Las fuerzas del Mando Central de Estados Unidos (CENTCOM) han interceptado este viernes seis misiles y cuatro drones de ataque unidireccional iraníes que iban dirigidos hacia el estrecho de Ormuz y algunos de los países vecinos del Golfo, antes de bombardear estaciones de radares de vigilancia costeras en Goruk y en la isla de Qeshm, en una nueva escalada de tensión en la región.
«Irán lanzó siete misiles balísticos hacia Kuwait y Baréin horas después de que el CENTCOM derribara cuatro drones de ataque iraníes lanzados hacia el estrecho de Ormuz. Posteriormente, las fuerzas estadounidenses atacaron las estaciones de radar de vigilancia costera iraníes en Goruk y en la isla de Qeshm para defenderse de nuevos ataques marítimos», ha detallado el Ejército estadounidense en un comunicado difundido en redes.

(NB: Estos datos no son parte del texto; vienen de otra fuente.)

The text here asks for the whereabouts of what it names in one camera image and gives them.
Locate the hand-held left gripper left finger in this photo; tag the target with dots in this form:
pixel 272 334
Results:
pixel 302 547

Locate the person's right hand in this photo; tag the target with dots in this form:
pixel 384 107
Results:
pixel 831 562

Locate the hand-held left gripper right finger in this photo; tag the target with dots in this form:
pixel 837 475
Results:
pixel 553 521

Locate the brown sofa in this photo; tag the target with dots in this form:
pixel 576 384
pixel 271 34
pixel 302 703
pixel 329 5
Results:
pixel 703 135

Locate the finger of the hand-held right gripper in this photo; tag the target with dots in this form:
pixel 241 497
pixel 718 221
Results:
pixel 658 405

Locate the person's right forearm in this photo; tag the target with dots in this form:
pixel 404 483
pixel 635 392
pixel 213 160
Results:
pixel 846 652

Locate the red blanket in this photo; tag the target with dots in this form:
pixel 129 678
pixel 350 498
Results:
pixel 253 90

De acuerdo con el mismo informe, el único de los misiles iraníes que no ha sido interceptado por las fuerzas estadounidenses no habría alcanzado su objetivo y, hasta el momento, no se han reportado daños a personal estadounidense. «Las afirmaciones iraníes sobre daños a la sede de la Quinta Flota de EEUU en Bahréin son falsas», han insistido.
En lo que a los drones abatidos respecta, el mando militar estadounidense ha detallado que la interceptación de las aeronaves no tripuladas se ha ejecutado al determinar que representaban una «amenaza inmediata» para el tráfico marítimo comercial y militar que opera en la zona.

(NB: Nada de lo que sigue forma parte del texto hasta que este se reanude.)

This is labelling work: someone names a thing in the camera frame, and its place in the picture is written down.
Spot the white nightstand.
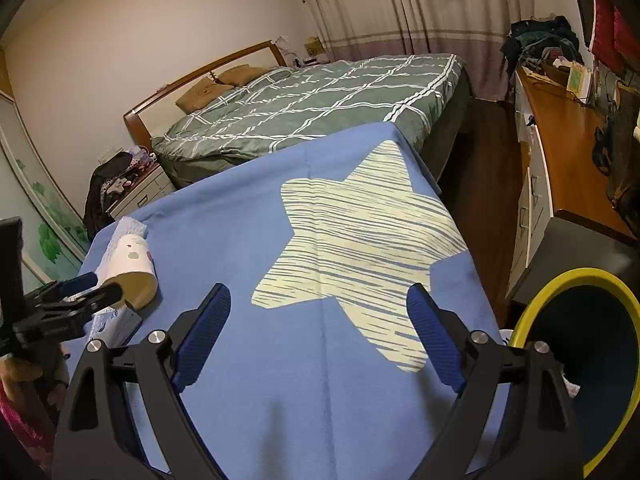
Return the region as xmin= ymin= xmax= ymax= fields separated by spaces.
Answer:
xmin=107 ymin=162 xmax=177 ymax=221

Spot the long wooden desk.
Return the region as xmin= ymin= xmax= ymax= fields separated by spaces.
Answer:
xmin=505 ymin=67 xmax=638 ymax=306

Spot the bed with green plaid duvet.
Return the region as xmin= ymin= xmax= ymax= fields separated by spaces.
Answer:
xmin=151 ymin=53 xmax=473 ymax=192

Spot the blue tablecloth with star print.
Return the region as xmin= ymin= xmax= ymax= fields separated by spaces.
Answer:
xmin=75 ymin=122 xmax=511 ymax=480

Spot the pink patterned clothing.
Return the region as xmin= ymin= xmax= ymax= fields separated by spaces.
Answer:
xmin=0 ymin=360 xmax=68 ymax=480

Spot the dotted white paper cup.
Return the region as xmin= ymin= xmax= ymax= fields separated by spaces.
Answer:
xmin=102 ymin=234 xmax=159 ymax=308

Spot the dark clothes pile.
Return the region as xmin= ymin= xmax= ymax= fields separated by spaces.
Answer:
xmin=501 ymin=16 xmax=583 ymax=74

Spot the yellow rimmed waste bin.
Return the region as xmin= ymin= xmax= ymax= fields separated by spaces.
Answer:
xmin=507 ymin=268 xmax=640 ymax=480

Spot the wooden headboard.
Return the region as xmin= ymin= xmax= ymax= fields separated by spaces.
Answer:
xmin=123 ymin=41 xmax=288 ymax=150

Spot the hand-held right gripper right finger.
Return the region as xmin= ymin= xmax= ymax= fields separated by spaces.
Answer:
xmin=406 ymin=282 xmax=583 ymax=480

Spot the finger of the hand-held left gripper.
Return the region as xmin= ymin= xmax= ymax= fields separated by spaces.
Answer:
xmin=22 ymin=271 xmax=99 ymax=307
xmin=15 ymin=282 xmax=126 ymax=347

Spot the dark grey box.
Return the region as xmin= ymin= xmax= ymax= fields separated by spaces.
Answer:
xmin=510 ymin=215 xmax=637 ymax=306

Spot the clothes pile on nightstand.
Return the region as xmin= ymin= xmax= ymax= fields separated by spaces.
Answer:
xmin=82 ymin=146 xmax=161 ymax=241

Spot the green picture card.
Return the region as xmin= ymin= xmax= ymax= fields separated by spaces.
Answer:
xmin=567 ymin=62 xmax=594 ymax=96

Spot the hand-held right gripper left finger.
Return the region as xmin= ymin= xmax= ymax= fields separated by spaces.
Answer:
xmin=52 ymin=282 xmax=232 ymax=480

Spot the painted wardrobe door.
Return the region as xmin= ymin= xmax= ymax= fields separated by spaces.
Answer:
xmin=0 ymin=47 xmax=92 ymax=282

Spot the beige curtain with purple hem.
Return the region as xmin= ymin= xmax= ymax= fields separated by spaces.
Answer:
xmin=290 ymin=0 xmax=588 ymax=102

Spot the dark bag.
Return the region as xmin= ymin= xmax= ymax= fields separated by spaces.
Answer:
xmin=592 ymin=80 xmax=640 ymax=227

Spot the brown pillow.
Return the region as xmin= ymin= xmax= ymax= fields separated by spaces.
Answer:
xmin=218 ymin=65 xmax=271 ymax=87
xmin=175 ymin=78 xmax=235 ymax=114

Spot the folded pale fluffy towel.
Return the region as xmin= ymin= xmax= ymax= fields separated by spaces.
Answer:
xmin=97 ymin=216 xmax=150 ymax=273

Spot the blue and white packet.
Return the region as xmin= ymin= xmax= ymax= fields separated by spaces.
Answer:
xmin=90 ymin=305 xmax=144 ymax=349

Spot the black television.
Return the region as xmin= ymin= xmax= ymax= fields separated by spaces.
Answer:
xmin=565 ymin=0 xmax=597 ymax=52

«Hace unos momentos, las fuerzas del CENTCOM derribaron cuatro drones de ataque de un solo sentido iraníes que fueron lanzados hacia el Estrecho de Ormuz. Los drones de ataque representaban una amenaza inmediata para el tráfico marítimo regional», publicaba momentos antes el comando también en sus redes sociales.
El CENTCOM ha enfatizado que sus efectivos en la región permanecen en estado de máxima alerta y plenamente preparados para responder a cualquier agresión «injustificada» por parte de Teherán «en defensa» de la seguridad marítima internacional.
«Las fuerzas estadounidenses permanecen vigilantes y preparadas para responder a la agresión iraní injustificada en defensa propia», ha concluido.
Estas acciones se producen en un momento de gran tensión, coincidiendo con las complejas y tensas negociaciones que Washington y el régimen sanguinario de los ayatolás.